** Aim of the exercise **
Below are some records. Return exactly the lines from the one with "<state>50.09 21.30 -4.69" to the one with "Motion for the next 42", and nothing else.

Dataset items
== Segment start ==
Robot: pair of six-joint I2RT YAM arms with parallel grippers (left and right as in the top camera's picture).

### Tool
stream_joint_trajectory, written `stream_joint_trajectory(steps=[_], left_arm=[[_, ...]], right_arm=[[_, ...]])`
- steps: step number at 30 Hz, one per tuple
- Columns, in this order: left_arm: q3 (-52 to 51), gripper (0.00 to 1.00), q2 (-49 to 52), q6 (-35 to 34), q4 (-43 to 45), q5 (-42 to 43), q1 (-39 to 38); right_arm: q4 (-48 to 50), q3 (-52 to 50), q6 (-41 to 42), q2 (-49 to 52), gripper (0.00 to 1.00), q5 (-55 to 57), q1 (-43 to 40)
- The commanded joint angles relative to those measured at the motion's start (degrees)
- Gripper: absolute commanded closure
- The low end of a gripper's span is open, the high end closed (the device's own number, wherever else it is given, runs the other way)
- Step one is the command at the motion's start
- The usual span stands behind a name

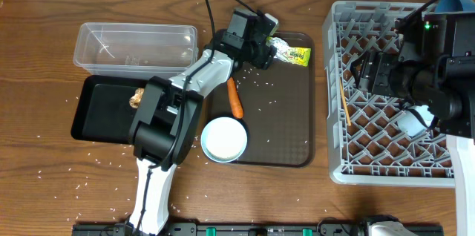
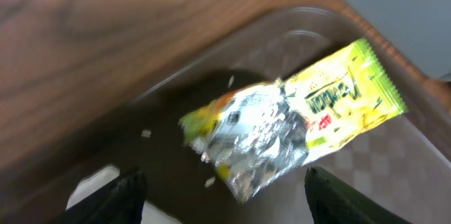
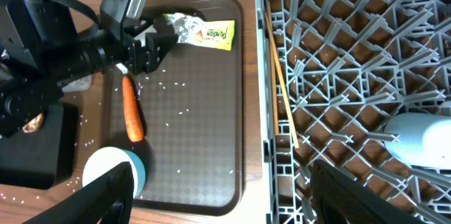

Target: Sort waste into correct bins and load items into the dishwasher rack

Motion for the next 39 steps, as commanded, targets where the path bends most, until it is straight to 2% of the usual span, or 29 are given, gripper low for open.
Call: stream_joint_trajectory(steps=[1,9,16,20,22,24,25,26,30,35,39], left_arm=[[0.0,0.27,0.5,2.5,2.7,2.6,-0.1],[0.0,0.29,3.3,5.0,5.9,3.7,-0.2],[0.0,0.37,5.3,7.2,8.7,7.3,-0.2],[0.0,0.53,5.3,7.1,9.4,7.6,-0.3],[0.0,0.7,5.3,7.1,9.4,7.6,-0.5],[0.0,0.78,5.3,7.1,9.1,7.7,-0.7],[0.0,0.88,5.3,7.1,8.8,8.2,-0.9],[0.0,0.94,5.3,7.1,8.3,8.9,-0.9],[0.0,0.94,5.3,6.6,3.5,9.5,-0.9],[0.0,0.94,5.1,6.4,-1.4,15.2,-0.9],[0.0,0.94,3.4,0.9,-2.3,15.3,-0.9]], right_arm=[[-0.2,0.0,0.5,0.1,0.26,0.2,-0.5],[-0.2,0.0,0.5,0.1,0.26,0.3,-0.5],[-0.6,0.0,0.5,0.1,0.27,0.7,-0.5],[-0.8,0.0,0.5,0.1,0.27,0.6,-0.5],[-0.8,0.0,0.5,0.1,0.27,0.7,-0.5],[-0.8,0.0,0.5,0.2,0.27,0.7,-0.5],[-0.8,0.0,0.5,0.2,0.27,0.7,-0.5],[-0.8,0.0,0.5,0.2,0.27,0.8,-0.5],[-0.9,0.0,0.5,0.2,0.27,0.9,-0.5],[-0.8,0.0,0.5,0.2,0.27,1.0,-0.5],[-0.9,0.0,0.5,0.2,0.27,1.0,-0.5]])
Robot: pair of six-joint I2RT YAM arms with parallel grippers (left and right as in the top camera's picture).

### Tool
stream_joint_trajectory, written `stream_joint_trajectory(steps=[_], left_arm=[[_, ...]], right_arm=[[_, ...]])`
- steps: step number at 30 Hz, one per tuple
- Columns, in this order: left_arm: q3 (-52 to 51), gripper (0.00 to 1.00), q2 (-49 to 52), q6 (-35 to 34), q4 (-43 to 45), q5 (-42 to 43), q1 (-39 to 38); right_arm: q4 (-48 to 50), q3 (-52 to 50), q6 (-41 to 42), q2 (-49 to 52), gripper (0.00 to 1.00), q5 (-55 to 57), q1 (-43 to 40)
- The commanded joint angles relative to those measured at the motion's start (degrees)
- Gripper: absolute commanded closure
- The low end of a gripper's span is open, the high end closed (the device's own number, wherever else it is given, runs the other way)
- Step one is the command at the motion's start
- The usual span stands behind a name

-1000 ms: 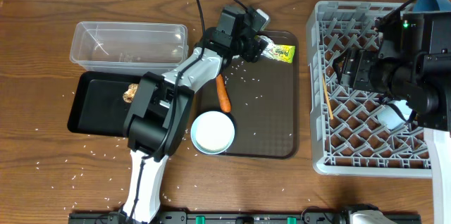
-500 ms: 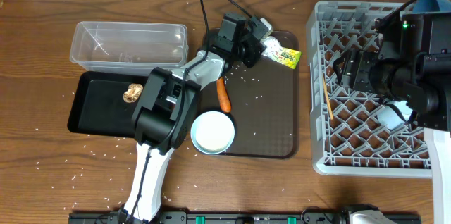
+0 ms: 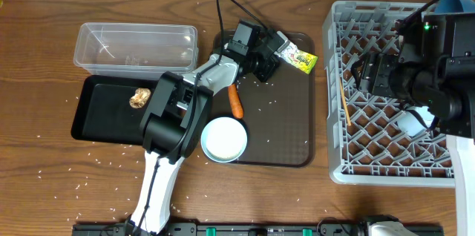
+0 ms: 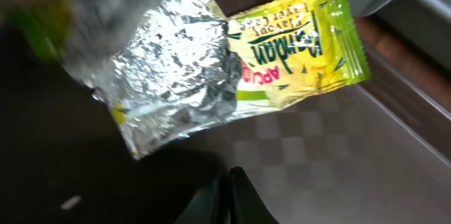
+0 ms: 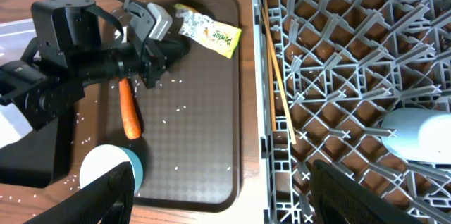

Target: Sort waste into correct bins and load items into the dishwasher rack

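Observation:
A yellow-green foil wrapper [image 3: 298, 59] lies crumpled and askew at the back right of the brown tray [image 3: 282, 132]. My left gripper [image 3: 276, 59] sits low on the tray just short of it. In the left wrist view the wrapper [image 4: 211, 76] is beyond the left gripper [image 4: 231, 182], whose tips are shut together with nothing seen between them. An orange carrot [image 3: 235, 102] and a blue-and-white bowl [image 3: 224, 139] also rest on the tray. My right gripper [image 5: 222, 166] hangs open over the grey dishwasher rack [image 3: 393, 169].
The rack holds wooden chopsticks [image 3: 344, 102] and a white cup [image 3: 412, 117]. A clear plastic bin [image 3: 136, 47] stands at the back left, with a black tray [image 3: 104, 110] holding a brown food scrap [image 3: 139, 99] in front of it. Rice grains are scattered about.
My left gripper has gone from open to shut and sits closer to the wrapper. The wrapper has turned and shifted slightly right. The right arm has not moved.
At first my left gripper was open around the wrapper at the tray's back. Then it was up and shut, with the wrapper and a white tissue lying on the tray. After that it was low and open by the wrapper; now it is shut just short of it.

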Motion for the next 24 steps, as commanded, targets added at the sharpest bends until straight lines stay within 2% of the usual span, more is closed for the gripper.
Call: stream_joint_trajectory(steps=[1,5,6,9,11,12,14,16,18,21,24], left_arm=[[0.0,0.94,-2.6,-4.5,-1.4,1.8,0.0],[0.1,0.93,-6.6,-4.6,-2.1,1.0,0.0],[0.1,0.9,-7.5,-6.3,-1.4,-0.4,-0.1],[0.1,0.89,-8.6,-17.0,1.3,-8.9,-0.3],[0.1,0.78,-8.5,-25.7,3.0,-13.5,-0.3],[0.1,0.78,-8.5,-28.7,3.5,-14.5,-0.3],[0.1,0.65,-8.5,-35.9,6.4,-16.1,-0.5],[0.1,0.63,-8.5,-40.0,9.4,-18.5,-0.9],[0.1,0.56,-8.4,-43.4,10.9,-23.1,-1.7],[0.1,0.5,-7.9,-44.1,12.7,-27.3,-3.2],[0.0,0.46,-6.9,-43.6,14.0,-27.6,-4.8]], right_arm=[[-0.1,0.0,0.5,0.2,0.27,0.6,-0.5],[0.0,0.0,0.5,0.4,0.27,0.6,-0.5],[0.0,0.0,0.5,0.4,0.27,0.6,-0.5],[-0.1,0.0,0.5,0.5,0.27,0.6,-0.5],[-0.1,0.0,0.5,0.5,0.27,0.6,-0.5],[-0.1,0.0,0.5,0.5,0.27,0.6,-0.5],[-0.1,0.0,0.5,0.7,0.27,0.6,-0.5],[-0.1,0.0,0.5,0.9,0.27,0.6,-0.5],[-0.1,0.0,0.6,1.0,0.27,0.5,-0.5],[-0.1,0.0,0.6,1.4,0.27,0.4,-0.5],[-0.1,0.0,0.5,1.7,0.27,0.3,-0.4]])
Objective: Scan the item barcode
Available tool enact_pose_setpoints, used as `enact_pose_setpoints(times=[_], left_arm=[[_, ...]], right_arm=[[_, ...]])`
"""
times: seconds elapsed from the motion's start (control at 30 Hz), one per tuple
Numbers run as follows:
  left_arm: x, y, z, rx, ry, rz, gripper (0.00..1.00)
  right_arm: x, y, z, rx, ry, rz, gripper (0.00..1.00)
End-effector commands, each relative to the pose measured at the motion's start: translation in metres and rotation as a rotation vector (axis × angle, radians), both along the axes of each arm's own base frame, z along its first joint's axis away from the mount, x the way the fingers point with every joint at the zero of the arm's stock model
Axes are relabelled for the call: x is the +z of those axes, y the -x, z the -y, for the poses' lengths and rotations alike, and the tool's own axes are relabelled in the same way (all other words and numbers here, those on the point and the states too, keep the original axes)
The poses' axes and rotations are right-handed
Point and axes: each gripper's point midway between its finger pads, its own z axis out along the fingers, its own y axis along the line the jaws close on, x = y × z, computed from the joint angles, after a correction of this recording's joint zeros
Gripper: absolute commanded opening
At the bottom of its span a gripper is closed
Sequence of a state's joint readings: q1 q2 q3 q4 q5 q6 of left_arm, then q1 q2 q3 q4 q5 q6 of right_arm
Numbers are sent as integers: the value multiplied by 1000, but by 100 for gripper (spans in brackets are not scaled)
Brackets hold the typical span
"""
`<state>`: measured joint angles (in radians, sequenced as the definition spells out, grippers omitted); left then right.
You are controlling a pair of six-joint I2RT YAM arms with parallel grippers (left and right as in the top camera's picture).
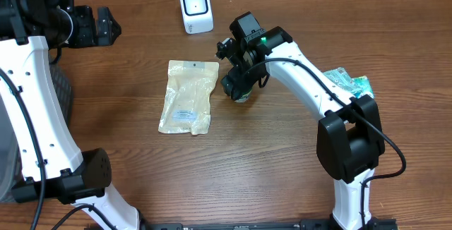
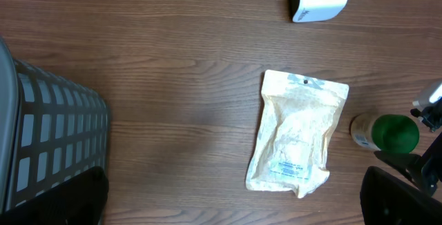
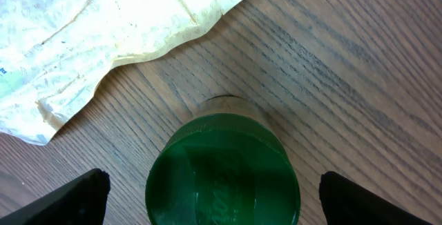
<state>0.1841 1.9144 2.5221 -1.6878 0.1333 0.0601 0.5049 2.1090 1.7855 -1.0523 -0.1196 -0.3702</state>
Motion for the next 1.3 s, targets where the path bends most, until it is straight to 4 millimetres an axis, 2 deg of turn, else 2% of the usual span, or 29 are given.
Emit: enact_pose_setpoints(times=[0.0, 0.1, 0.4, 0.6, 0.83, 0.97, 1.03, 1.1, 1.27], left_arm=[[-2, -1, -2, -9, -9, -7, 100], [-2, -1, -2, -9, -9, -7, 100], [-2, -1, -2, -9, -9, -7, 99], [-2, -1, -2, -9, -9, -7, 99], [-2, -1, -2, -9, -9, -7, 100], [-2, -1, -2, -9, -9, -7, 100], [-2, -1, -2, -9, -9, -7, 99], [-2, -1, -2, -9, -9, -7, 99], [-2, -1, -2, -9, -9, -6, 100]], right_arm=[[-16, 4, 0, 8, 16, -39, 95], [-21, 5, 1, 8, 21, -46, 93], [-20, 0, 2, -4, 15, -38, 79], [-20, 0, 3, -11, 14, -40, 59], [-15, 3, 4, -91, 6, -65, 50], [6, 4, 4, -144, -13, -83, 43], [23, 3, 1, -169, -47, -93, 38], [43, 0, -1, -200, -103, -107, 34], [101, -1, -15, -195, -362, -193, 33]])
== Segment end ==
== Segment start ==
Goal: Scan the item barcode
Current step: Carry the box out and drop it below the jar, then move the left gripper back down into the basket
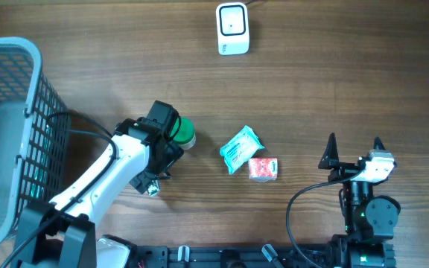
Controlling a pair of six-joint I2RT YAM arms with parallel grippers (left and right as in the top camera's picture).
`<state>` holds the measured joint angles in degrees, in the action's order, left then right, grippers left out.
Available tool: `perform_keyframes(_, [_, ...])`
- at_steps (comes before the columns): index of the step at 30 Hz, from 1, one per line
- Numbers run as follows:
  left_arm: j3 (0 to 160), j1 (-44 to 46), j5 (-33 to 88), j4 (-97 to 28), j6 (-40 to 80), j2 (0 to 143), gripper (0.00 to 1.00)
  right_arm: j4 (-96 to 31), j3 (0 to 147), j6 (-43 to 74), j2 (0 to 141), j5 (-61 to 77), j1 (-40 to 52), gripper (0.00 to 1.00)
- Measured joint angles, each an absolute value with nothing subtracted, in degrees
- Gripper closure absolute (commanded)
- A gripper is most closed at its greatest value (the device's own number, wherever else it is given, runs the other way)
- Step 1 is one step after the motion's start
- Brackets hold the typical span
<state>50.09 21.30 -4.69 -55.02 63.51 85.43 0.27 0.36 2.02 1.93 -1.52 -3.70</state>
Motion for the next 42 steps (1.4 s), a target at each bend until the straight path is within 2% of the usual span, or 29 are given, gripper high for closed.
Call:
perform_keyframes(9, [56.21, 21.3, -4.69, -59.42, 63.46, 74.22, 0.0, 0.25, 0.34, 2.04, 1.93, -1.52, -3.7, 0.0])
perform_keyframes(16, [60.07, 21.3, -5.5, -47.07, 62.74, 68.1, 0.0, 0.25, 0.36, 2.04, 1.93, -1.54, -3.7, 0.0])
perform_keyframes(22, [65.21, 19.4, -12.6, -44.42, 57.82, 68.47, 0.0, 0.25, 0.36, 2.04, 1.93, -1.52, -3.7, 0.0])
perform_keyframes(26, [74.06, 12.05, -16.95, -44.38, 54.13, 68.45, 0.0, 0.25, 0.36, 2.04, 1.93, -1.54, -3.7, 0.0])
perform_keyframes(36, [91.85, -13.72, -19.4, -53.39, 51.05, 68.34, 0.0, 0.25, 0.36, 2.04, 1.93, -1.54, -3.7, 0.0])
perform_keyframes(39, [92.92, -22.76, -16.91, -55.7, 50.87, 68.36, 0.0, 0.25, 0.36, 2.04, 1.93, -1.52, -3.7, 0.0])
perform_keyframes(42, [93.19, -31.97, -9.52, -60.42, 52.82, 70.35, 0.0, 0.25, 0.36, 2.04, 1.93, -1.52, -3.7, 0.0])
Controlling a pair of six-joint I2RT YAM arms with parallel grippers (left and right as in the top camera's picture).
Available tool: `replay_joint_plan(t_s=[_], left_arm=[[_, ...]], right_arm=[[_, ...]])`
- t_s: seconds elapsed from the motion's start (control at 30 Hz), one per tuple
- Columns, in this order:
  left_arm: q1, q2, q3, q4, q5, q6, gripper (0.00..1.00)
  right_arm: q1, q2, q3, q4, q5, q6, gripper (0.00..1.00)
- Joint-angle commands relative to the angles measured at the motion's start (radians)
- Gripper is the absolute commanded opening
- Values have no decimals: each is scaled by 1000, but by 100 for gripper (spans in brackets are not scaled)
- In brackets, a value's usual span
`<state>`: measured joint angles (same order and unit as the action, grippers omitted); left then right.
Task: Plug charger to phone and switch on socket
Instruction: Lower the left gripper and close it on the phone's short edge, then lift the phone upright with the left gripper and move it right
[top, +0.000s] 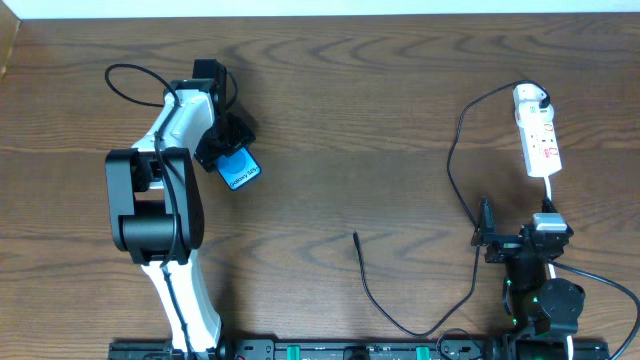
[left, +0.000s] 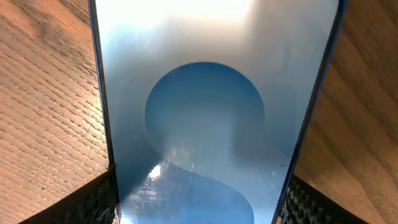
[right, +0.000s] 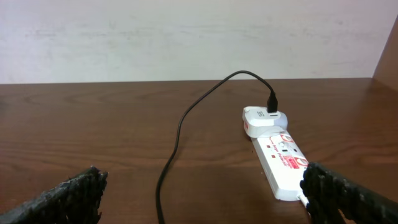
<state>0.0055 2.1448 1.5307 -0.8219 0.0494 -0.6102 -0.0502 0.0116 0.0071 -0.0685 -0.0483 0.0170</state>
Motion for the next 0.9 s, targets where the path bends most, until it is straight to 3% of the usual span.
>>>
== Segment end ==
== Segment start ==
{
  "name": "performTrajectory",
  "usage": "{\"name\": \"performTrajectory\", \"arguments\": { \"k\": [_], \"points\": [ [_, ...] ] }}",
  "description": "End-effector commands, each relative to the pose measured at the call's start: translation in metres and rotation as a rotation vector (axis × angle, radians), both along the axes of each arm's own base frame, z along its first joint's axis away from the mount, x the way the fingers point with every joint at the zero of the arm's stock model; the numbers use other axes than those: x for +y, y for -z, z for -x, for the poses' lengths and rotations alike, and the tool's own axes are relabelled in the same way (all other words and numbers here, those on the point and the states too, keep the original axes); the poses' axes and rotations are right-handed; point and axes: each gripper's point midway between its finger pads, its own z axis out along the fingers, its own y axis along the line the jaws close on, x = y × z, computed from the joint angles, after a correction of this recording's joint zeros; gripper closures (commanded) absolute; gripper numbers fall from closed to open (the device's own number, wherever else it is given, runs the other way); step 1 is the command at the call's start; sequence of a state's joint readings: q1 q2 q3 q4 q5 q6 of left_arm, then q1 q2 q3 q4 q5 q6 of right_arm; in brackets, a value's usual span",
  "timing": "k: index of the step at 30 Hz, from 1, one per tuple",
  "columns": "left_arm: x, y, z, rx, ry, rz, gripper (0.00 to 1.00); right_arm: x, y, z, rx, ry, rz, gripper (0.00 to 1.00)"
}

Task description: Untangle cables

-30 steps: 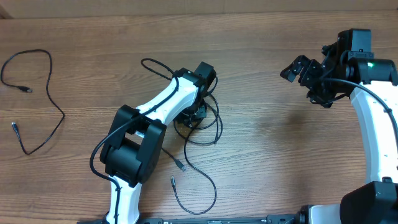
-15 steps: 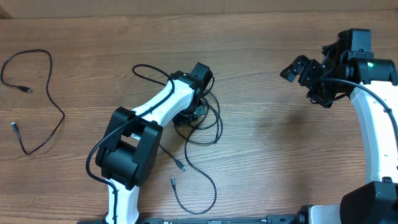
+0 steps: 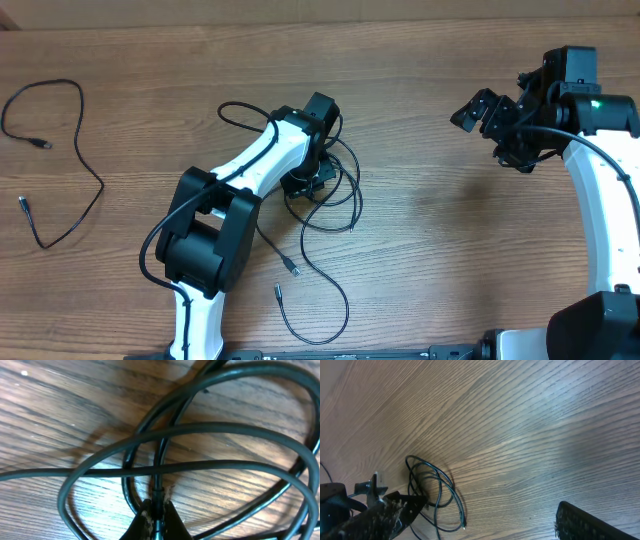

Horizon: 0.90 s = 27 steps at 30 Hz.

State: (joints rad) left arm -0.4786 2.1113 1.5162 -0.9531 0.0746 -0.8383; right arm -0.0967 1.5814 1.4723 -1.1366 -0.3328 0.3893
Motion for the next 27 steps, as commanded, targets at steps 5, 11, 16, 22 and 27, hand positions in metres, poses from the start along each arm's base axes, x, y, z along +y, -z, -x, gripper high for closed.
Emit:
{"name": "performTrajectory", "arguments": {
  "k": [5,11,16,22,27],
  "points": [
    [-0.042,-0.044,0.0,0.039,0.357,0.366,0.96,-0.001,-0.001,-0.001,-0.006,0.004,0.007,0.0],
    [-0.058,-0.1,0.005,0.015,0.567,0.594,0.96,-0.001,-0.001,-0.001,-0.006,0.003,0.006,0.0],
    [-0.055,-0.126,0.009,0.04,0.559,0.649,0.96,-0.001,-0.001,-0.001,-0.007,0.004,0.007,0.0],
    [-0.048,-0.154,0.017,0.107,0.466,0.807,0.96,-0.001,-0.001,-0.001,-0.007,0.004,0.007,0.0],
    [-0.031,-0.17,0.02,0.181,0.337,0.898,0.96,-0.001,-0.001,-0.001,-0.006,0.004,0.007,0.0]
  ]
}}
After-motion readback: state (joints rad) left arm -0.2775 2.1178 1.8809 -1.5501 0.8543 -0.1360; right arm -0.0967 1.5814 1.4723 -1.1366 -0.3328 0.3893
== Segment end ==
** Task answer **
<state>50.09 21.30 -4.69 -55.02 63.51 85.43 0.27 0.36 2.02 1.93 -1.52 -3.70</state>
Motion for the next 42 steps (1.4 s), a target at each bend until the straight path is within 2% of the usual span, or 29 are given, gripper high for closed.

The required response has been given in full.